Dataset entries:

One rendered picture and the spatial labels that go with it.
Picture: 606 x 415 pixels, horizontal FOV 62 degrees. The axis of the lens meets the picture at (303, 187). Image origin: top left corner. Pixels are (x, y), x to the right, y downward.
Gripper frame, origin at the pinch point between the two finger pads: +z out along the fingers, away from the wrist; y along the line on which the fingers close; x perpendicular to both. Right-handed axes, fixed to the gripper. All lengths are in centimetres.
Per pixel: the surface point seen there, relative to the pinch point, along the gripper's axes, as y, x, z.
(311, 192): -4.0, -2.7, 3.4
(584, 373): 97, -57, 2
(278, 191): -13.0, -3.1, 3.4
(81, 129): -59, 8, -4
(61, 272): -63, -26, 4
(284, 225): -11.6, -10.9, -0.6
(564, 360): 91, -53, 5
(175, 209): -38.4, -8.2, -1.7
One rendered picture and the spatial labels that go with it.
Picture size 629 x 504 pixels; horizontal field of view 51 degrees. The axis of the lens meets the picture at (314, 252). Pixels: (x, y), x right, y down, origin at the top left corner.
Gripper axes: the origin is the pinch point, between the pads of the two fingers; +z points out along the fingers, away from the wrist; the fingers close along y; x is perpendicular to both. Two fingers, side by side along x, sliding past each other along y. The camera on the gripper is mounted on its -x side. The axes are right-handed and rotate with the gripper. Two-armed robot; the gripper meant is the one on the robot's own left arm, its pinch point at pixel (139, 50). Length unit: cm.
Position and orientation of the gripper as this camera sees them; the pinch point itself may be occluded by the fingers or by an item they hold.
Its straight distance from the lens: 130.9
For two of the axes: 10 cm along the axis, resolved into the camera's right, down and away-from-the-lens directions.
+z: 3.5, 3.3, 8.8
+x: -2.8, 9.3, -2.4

---

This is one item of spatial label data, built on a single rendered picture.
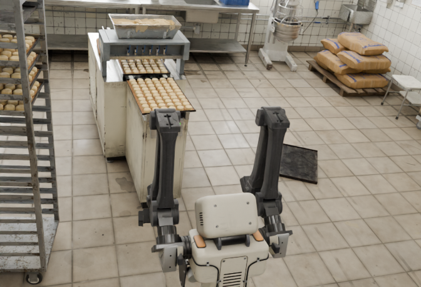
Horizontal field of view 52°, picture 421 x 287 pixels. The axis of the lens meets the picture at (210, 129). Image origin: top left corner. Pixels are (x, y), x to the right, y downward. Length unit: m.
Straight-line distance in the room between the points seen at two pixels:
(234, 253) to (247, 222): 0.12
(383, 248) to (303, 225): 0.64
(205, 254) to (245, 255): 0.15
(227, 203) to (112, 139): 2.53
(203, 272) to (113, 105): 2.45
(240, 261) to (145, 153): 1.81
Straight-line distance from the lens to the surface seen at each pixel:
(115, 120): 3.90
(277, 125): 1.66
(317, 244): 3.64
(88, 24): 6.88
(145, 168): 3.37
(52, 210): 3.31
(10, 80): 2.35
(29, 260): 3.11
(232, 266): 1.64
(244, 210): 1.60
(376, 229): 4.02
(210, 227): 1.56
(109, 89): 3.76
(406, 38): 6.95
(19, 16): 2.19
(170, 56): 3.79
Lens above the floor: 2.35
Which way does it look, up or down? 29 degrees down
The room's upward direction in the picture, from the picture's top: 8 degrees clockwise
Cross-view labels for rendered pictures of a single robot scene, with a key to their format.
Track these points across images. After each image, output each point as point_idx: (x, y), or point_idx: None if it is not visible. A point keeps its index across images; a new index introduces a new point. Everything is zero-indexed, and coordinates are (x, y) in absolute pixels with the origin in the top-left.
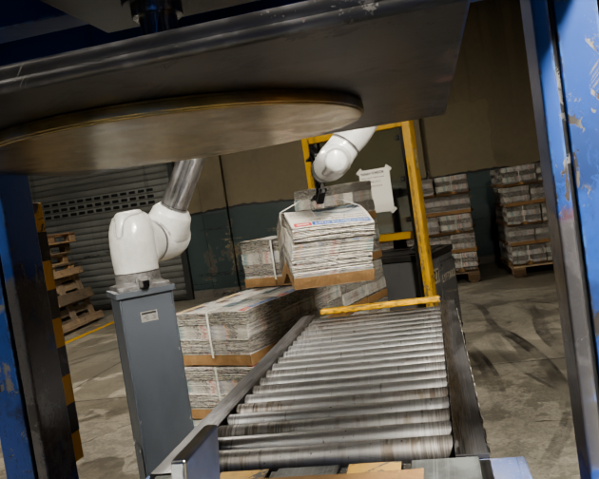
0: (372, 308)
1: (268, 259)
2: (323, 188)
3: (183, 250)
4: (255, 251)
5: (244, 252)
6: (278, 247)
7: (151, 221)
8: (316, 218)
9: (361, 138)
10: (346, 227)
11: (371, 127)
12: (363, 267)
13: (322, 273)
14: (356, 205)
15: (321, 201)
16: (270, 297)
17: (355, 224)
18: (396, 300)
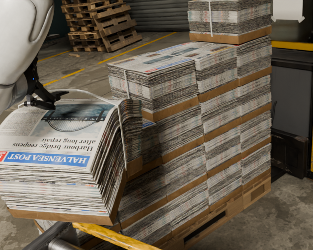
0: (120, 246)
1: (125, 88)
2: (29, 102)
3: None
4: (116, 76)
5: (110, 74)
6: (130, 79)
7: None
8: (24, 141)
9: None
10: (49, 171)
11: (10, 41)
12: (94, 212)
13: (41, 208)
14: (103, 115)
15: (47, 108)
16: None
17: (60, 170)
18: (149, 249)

- _What this task involves_
Select every line of the records holding the string "distance".

- _Answer for this exercise_
Its straight distance from the lens: 130.9
Straight-line distance in the room between the points seen at two pixels:
Straight-line distance from the lens to the surface seen at each pixel:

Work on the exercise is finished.